Incidence – Is it even an issue?


The incidence in contact sports such as Rugby and AFL as you would expect are significantly higher than those sports that do not involve contact. A systematic review of incidence of concussion in youth Rugby Union and Rugby League revealed ranges from 0.2 to 6.9 concussions per 1000 player-hours, equivalent to a probability for a player over a season of sustaining a concussion of between 0.3% and 11.4%. For rugby league there were two studies which reported 4.6 and 14.7 concussions per 1000, equivalent to a probability of 7.7-22.7% over a season! Surveys also revealed a staggering 48.1% of Irish players have already had at least one concussion previously. In a much higher population of South African players, the figure was 14.1%, however, other influences such as the style of game play due to conditions and reporting and recording could influence these regional variations. Concussion as a percentage of all injuries is reported to be from 2.2 to 24.6%. It is the most prevalent injury in professional rugby in England and figures suggest that 1-2 youth players in every youth rugby team will get a concussion each season (Kirkwood, Parekh, Ofori-Asenso, & Pollock, 2015).

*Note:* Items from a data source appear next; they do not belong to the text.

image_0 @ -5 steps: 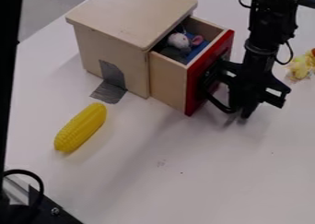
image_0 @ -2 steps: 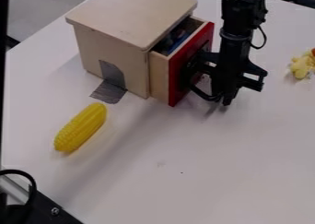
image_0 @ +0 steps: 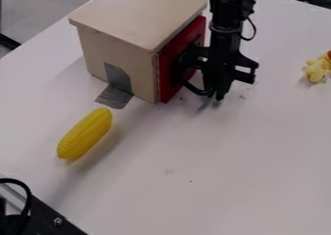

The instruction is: Closed the drawer

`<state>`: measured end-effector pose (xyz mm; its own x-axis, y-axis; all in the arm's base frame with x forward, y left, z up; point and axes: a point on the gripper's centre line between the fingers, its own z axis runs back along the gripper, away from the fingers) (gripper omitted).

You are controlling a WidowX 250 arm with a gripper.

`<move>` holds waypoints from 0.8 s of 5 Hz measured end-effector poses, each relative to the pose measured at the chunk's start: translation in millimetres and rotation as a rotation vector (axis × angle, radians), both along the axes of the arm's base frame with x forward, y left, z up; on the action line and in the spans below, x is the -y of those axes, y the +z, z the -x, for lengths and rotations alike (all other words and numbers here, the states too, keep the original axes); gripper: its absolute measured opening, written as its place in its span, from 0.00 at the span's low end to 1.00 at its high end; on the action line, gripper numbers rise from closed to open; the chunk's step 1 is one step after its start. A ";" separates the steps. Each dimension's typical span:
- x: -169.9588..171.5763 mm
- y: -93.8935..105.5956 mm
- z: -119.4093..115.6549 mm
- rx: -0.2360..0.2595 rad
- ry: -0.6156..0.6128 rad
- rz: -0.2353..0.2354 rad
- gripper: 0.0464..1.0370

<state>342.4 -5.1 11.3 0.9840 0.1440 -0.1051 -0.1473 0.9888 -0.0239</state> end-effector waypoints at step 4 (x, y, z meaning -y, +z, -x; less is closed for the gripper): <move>-14.7 1.3 19.9 -0.073 -0.041 -0.006 0.32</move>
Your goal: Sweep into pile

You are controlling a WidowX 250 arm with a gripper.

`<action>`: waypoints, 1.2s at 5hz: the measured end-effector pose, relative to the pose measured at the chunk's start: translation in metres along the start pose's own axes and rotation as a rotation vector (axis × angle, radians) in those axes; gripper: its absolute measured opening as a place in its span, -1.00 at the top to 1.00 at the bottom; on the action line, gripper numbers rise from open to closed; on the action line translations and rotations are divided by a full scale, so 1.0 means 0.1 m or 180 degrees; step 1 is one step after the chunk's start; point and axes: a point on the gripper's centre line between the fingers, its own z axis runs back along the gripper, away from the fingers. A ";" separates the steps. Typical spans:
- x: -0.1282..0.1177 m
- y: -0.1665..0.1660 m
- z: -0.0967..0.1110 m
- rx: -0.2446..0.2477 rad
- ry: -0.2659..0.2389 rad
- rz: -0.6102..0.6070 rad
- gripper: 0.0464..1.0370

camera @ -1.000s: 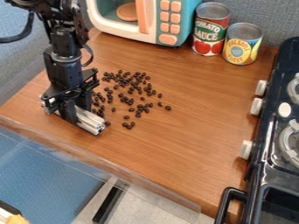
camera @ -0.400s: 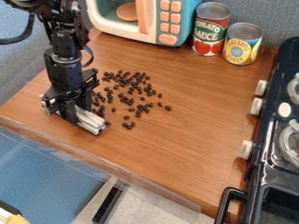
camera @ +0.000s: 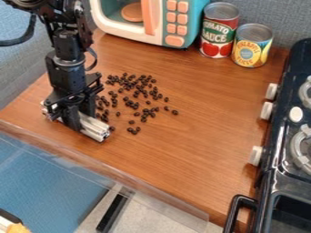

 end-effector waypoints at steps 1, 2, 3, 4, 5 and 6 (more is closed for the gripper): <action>0.01 0.00 0.00 -0.0001 -0.0022 0.0053 0.33; 0.04 -0.02 -0.06 0.0005 -0.0070 0.0053 0.33; 0.05 -0.08 -0.07 -0.0014 -0.0096 0.0065 0.33; 0.04 -0.12 -0.07 -0.0033 -0.0065 0.0092 0.33; 0.03 -0.29 -0.04 -0.0149 -0.0040 0.0110 0.33; 0.00 -0.45 -0.02 -0.0253 -0.0013 0.0148 0.33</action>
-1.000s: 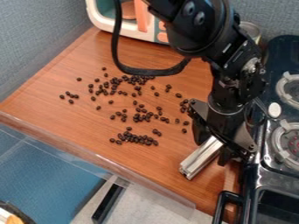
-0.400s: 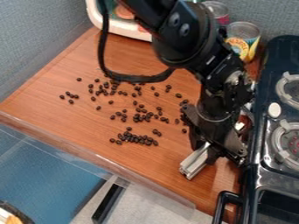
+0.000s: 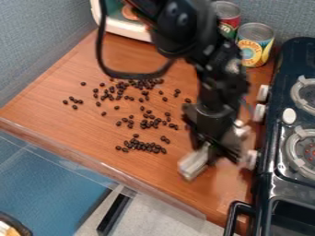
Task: Sweep into pile
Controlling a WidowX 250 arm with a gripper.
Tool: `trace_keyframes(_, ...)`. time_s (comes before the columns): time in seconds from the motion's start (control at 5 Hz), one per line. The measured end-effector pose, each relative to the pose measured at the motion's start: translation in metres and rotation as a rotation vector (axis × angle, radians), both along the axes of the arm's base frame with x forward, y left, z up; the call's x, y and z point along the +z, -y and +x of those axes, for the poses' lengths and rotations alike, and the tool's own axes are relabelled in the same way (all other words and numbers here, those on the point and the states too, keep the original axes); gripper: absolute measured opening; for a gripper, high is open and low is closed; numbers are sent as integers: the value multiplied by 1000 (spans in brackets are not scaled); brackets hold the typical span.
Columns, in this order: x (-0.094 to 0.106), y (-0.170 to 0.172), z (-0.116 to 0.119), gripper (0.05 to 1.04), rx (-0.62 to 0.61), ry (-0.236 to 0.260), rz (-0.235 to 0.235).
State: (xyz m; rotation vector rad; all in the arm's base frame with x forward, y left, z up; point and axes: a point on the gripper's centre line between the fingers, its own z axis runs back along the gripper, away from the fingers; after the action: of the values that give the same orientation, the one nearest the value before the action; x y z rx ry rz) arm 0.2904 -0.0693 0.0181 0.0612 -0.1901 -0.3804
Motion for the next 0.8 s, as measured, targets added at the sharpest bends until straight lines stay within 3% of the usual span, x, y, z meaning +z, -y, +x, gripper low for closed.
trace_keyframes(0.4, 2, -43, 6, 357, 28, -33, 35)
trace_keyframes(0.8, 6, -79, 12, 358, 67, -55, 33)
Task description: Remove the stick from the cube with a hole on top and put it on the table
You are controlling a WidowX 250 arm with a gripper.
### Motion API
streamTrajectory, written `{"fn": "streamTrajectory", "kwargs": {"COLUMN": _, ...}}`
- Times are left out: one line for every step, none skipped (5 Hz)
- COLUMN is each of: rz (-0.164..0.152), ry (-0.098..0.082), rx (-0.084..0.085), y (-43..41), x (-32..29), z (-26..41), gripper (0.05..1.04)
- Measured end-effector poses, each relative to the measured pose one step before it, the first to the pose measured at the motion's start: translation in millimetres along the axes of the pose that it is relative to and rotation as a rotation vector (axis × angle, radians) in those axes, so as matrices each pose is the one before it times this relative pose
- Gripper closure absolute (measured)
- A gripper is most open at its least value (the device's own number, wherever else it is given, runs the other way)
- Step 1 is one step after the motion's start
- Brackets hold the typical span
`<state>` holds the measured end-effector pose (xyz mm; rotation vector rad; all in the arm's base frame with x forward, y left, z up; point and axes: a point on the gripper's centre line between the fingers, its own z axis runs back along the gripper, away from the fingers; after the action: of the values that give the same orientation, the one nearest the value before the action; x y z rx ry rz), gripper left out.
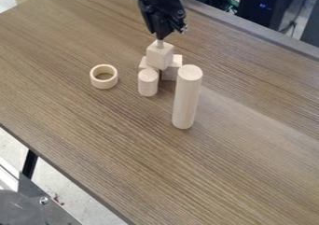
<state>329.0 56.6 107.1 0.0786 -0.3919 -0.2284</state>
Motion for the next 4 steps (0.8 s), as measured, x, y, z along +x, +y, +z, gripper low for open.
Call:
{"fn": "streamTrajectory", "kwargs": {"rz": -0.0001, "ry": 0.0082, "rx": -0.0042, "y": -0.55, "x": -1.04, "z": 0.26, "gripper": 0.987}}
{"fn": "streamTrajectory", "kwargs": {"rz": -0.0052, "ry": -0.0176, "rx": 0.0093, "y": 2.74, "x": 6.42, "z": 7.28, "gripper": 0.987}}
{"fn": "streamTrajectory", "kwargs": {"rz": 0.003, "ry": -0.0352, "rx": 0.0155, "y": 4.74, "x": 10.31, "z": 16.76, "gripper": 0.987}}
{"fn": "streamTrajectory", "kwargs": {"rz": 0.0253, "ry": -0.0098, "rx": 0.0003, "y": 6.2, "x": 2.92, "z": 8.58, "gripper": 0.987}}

Recognition is the first step. Obviously, any impact injury to the head region would give you an immediate concern that a head injury has occurred. Loss of consciousness (LOC) is an immediate trigger and in these more severe instances, an experienced on-field medic should also consider injury to the neck. You may see any athlete with a reduced conscious state put in a rigid collar and placed on a spinal board until the conscious state improves and/or a cervical spine injury can be definitively excluded.


For less severe instances, there are many signs and symptoms that may be present that do not involve a LOC. For general untrained community recognition, the Pocket Concussion Recognition Tool (PCRT) is an excellent resource to assist with determining whether a concussion may or may not exist.




Generally, if there is any suspicion of concussion, albeit a very small one, the player should be removed from play. The player must at all times:

  • Be in the care of a responsible adult
  • Must not consume alcohol
  • Must not drive a motor vehicle


Currently there is no evidence regarding the use of medications (Halstead, Walter, Council on Sports, & Fitness, 2010). The use of regular Panadol therefore can be used if required.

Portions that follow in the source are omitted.